- What the task asks -
The word to find is "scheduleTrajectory". Copy each line of the material that contains it.

-- Opening Marker --

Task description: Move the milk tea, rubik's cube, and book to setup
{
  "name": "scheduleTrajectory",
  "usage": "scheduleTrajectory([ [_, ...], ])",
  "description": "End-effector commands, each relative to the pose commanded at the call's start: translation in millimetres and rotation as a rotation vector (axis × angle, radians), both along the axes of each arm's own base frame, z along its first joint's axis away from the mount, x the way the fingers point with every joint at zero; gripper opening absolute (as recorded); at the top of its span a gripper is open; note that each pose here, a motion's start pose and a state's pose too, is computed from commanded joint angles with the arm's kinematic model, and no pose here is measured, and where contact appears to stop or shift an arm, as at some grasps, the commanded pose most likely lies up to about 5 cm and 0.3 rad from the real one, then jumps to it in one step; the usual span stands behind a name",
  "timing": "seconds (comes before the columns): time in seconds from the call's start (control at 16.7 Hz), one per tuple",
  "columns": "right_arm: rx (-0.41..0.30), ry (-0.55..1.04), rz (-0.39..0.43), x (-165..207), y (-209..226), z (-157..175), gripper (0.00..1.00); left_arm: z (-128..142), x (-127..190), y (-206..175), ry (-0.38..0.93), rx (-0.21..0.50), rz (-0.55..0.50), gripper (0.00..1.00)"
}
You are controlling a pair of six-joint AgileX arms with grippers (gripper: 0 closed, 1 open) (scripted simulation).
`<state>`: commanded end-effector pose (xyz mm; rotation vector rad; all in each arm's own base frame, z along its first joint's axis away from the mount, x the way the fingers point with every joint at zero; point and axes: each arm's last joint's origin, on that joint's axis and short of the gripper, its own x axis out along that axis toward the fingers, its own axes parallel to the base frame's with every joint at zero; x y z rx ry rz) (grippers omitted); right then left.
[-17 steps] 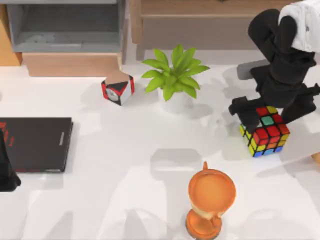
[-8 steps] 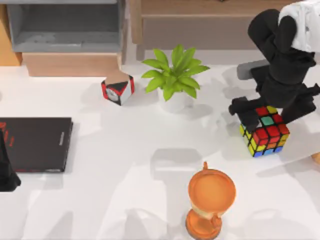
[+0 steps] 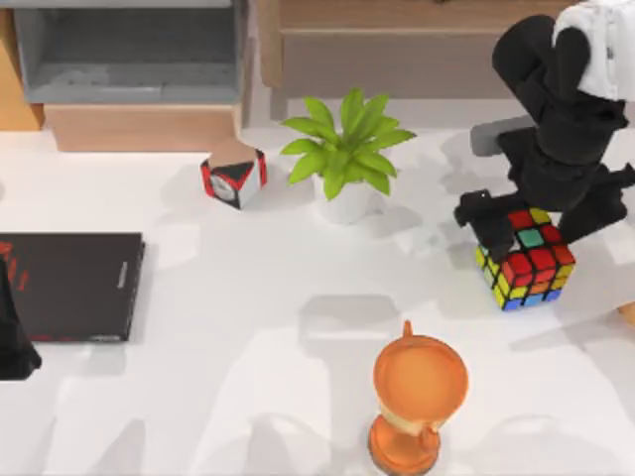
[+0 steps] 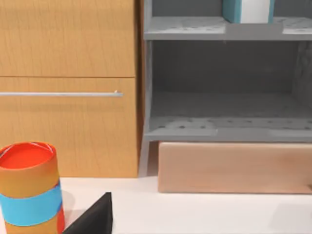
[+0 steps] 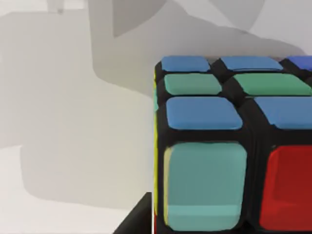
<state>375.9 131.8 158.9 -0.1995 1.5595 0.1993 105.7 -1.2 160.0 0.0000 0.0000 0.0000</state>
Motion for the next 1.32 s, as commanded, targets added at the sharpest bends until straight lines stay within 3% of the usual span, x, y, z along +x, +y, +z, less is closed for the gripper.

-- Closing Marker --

- Task solution -
  "name": "scheduleTrajectory",
  "usage": "scheduleTrajectory([ [_, ...], ])",

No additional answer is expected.